Record extracts:
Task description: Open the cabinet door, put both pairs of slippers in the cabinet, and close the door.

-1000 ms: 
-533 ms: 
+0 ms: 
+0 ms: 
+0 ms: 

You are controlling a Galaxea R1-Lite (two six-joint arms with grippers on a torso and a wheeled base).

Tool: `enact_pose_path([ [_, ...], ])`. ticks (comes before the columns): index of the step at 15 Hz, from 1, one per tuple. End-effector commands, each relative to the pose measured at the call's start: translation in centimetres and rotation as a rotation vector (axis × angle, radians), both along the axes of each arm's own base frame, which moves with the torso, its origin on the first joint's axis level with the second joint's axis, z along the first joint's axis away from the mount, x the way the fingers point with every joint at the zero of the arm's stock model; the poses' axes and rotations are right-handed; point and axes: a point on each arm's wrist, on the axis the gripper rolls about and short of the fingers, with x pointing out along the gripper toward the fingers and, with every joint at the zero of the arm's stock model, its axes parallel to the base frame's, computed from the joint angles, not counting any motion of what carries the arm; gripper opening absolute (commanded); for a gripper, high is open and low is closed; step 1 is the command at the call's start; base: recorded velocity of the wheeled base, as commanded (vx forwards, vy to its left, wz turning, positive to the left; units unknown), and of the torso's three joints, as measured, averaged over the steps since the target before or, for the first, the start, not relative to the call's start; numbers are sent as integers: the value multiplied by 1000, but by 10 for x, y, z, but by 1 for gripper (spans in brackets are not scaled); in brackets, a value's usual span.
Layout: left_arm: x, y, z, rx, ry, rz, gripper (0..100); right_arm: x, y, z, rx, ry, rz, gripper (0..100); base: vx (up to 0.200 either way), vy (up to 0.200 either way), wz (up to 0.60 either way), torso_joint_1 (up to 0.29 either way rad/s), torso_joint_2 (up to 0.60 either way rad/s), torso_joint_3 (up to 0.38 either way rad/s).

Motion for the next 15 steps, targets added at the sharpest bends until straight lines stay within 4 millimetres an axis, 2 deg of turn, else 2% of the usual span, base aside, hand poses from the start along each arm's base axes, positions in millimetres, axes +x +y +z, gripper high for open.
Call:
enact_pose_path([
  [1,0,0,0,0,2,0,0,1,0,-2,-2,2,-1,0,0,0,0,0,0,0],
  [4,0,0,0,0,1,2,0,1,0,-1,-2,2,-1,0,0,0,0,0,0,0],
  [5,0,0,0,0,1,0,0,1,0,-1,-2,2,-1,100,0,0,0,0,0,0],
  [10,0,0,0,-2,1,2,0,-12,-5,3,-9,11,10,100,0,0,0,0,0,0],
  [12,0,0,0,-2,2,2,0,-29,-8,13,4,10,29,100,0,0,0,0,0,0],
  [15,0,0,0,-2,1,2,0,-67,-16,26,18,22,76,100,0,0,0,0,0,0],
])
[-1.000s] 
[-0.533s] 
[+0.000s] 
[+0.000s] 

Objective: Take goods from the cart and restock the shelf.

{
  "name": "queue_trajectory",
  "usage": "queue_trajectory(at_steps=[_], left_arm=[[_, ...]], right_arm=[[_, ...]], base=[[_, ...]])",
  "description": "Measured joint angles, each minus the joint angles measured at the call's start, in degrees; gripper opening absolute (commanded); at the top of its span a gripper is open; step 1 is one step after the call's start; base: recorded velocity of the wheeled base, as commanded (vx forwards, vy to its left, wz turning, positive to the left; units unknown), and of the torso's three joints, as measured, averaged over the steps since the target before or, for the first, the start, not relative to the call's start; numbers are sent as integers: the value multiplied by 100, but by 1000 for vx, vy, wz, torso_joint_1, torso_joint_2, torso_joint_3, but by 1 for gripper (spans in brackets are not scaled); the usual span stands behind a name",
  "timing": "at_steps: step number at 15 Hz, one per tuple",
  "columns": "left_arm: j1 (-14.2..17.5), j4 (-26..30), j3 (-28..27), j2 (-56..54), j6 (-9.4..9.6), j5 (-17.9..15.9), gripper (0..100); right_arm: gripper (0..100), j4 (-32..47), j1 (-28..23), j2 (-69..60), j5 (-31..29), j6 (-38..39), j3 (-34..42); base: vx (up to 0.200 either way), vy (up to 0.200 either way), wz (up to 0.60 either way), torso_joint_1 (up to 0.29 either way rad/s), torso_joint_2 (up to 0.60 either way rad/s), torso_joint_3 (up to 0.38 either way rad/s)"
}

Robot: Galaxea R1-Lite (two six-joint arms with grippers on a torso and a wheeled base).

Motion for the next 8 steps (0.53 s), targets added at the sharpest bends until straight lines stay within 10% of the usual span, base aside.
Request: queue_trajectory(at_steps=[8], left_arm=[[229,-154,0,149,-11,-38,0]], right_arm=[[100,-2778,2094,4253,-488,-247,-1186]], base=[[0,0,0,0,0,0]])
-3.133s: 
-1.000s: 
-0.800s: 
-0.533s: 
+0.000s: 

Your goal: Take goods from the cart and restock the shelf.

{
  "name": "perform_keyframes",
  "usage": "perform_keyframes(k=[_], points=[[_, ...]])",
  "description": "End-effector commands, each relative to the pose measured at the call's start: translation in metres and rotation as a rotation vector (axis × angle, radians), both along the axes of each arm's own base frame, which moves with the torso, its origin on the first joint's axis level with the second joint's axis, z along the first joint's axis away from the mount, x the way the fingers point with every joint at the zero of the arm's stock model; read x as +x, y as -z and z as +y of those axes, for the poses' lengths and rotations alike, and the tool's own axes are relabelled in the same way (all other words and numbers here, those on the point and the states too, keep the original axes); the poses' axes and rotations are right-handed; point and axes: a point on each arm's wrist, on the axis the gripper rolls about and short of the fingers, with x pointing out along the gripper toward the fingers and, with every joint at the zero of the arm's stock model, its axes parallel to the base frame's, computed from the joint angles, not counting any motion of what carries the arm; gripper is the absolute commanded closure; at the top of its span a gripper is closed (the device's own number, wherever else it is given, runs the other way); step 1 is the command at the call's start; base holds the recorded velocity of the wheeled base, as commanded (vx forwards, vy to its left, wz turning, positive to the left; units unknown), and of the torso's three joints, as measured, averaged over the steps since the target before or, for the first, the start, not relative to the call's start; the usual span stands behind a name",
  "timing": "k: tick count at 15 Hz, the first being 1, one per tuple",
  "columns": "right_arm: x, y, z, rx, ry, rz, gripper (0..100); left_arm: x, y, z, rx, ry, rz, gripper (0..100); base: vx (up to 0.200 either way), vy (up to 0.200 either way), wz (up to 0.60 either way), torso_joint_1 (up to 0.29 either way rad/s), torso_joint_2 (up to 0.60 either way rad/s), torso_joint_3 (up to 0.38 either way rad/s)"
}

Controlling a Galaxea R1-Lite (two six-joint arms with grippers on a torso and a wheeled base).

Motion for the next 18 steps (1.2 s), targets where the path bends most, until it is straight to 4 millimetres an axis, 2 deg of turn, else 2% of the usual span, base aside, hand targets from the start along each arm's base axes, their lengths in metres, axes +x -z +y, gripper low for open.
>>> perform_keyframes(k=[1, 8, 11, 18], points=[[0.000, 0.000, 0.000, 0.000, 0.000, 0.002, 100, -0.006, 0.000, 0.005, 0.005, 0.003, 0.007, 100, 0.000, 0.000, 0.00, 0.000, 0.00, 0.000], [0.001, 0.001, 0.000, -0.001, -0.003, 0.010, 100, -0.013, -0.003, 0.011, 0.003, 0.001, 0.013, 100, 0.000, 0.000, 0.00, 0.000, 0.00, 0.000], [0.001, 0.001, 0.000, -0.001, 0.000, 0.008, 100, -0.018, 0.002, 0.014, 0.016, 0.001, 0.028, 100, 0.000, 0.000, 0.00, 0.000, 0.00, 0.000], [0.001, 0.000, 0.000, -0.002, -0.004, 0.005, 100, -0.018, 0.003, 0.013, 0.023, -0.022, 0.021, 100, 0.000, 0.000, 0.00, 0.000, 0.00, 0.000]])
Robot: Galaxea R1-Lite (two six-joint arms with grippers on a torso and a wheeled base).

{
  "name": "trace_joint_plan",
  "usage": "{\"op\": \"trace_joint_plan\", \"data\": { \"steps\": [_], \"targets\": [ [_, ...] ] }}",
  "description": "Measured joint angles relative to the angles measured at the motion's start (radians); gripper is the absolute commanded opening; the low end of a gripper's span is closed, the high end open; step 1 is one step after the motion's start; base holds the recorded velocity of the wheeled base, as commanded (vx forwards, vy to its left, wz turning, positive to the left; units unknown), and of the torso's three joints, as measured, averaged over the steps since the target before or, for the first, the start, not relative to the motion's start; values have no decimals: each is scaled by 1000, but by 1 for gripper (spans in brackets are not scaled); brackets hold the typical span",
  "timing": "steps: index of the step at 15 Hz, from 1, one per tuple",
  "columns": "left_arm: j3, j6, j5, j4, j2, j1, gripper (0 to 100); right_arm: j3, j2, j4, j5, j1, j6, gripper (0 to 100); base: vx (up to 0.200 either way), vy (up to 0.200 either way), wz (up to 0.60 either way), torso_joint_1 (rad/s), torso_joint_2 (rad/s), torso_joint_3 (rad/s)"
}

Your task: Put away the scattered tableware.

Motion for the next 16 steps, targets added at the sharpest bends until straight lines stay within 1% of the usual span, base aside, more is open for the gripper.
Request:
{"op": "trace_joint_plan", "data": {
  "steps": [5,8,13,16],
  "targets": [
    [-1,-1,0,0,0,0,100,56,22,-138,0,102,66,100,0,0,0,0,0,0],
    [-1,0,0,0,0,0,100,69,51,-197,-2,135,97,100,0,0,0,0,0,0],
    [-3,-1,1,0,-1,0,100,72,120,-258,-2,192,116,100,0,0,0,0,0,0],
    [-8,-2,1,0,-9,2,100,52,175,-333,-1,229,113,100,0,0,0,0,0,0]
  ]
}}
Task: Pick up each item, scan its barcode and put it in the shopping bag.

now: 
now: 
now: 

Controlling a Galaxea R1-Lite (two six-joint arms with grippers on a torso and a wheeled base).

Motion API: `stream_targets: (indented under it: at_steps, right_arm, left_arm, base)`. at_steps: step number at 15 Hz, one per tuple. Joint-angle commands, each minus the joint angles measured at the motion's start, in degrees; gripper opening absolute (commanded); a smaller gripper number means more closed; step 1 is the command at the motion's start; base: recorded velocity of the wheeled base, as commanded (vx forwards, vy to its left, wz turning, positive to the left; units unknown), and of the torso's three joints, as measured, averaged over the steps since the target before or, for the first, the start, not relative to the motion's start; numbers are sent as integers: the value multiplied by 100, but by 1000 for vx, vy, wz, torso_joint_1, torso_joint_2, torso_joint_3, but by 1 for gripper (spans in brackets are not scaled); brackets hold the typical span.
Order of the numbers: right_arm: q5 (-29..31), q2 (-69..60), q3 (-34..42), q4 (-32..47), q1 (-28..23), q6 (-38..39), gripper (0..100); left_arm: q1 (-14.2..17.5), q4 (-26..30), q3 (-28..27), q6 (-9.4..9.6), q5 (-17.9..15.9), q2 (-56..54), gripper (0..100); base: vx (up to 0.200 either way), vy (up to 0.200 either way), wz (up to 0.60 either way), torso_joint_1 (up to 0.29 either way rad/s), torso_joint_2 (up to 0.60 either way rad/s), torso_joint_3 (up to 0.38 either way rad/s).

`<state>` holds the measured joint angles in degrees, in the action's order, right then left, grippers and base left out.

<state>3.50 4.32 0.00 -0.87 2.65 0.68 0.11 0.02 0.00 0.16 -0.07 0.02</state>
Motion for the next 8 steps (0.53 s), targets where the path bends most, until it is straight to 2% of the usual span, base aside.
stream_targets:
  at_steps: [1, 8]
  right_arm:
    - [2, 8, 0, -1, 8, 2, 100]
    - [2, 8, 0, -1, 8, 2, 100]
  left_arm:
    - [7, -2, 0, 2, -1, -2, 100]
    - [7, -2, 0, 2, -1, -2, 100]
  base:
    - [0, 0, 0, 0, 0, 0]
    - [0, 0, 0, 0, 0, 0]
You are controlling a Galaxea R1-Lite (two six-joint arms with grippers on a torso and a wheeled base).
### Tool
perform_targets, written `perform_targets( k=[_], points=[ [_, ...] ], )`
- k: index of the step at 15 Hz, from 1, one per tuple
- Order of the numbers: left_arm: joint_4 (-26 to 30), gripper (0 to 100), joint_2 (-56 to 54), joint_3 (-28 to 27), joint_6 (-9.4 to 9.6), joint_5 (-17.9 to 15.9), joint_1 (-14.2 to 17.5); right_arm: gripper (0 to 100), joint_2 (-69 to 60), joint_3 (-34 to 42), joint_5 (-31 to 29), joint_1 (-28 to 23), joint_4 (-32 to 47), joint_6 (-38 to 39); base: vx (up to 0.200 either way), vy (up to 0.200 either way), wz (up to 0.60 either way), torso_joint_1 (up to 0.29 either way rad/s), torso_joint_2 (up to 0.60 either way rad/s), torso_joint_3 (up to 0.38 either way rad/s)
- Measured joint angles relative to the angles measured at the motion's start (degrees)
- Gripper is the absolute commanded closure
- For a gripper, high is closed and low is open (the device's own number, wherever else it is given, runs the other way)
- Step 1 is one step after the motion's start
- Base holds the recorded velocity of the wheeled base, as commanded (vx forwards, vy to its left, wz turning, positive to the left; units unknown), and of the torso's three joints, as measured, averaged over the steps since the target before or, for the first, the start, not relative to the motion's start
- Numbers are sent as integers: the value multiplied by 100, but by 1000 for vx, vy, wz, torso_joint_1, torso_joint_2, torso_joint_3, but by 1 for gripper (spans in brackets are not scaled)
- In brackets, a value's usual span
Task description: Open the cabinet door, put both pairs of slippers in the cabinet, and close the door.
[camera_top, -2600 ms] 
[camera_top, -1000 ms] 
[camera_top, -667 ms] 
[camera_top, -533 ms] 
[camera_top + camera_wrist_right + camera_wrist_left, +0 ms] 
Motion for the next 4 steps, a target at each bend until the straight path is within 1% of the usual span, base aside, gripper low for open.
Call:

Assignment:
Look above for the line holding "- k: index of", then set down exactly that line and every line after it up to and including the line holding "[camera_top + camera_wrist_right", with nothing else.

Result:
- k: index of the step at 15 Hz, from 1, one per tuple
- Order of the numbers: left_arm: joint_4 (-26 to 30), gripper (0 to 100), joint_2 (-56 to 54), joint_3 (-28 to 27), joint_6 (-9.4 to 9.6), joint_5 (-17.9 to 15.9), joint_1 (-14.2 to 17.5); right_arm: gripper (0 to 100), joint_2 (-69 to 60), joint_3 (-34 to 42), joint_5 (-31 to 29), joint_1 (-28 to 23), joint_4 (-32 to 47), joint_6 (-38 to 39); base: vx (up to 0.200 either way), vy (up to 0.200 either way), wz (up to 0.60 either way), torso_joint_1 (up to 0.29 either way rad/s), torso_joint_2 (up to 0.60 either way rad/s), torso_joint_3 (up to 0.38 either way rad/s)
- Measured joint angles relative to the angles measured at the motion's start (degrees)
- Gripper is the absolute commanded closure
- For a gripper, high is closed and low is open (the device's own number, wherever else it is given, runs the other way)
- Step 1 is one step after the motion's start
- Base holds the recorded velocity of the wheeled base, as commanded (vx forwards, vy to its left, wz turning, positive to the left; units unknown), and of the torso's three joints, as measured, averaged over the steps since the target before or, for the first, the start, not relative to the motion's start
- Numbers are sent as integers: the value multiplied by 100, but by 1000 for vx, vy, wz, torso_joint_1, torso_joint_2, torso_joint_3, but by 1 for gripper (spans in brackets are not scaled)
- In brackets, a value's usual span
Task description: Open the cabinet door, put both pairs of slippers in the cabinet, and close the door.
[camera_top, -2600 ms] 
[camera_top, -1000 ms] 
[camera_top, -667 ms] 
[camera_top, -533 ms] 
[camera_top + camera_wrist_right + camera_wrist_left, +0 ms] 

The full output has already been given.